In 1644, Williams published The Bloudy Tenent of Persecution. Historians consider it his most famous work. He wrote Bloudy after arriving in London in midsummer 1643. It was on sale by July 15, 1644. It is a fierce attack on religious and political intolerance in both Old England and New. He advocated for free thought and belief because he felt that punishing those that did not believe was not part of his faith and government should be separate from religion. Roger advocated for a “hedge or wall of Separation between the Garden of the Church and the Wilderness of the world” in order to keep the church pure. His ideas raised questions and challenges but his ideas endured over time.

1694
Voltaire (1694-1778)
Voltaire (1694-1778)

Voltaire was a French Enlightenment philosopher born François-Marie Arouet. He was an advocate of civil liberties and satirized intolerance, and religious dogma in a time one was punished with censorship, jail, banishment, or worse.

Some of my favorite Voltaire quotes translated from French:

  • Those who can make you believe absurdities can make you commit atrocities.
  • Opinion has caused more trouble on this little earth than plagues or earthquakes.
  • In the case of news, we should always wait for the sacrament of confirmation.
1711
David Hume (1711-1776)
https://en.wikipedia.org/wiki/File:David_Hume.jpg

The Scottish Enlightenment philosopher and historian Hume was a leading exponent of empiricism. The belief that all human knowledge derives solely from experience.

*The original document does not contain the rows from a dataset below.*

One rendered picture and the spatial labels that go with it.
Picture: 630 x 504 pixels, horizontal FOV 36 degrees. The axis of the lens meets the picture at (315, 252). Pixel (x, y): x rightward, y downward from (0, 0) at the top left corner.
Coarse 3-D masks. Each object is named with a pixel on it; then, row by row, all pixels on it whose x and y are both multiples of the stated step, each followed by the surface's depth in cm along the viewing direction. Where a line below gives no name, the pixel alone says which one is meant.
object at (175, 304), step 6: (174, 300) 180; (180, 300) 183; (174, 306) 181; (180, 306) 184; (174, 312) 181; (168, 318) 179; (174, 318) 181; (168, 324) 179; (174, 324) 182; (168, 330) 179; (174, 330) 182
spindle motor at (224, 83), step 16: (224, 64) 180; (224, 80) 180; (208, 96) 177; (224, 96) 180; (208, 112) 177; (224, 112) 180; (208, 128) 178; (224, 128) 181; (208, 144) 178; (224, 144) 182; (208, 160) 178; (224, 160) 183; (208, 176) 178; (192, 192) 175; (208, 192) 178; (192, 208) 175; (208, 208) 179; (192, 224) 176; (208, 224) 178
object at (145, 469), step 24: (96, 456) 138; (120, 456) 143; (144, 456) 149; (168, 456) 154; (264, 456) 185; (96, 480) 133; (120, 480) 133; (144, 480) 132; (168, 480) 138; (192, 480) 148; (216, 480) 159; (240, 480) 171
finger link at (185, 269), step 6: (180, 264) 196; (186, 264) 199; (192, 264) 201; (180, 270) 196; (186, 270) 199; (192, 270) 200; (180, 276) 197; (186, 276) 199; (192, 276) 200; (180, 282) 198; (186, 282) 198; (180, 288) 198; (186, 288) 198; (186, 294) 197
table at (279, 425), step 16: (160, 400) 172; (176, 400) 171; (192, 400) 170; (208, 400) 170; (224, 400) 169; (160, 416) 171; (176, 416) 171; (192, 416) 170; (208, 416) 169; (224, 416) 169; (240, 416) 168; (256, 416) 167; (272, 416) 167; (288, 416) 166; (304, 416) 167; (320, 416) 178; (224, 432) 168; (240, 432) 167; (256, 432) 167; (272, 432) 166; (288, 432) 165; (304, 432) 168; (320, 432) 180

Some of my favorite Hume quotes:

  • “A wise man proportions his belief to the evidence.” -A Treatise of Human Nature, 1739
  • “The life of man is of no greater importance to the universe than that of an oyster.”
  • “Generally speaking, the errors in religion are dangerous; those in philosophy only ridiculous.”
1724
Immanuel Kant (1724-1804)
Immanuel Kant (1724-1804)
12 Generations Ago

The German philosopher Immanuel Kant (22 April 1724 – 12 February 1804) was a central figure of the Enlightenment which put reason as the tool of choice when discussing God, nature, and humanity. 
Some of my favorite translated quotes include:

  • All our knowledge begins with the senses, proceeds then to the understanding, and ends with reason. There is nothing higher than reason.
  • Nothing is divine but what is agreeable to reason.
  • We can judge the heart of a man by his treatment of animals.
  • It is beyond a doubt that all our knowledge begins with experience.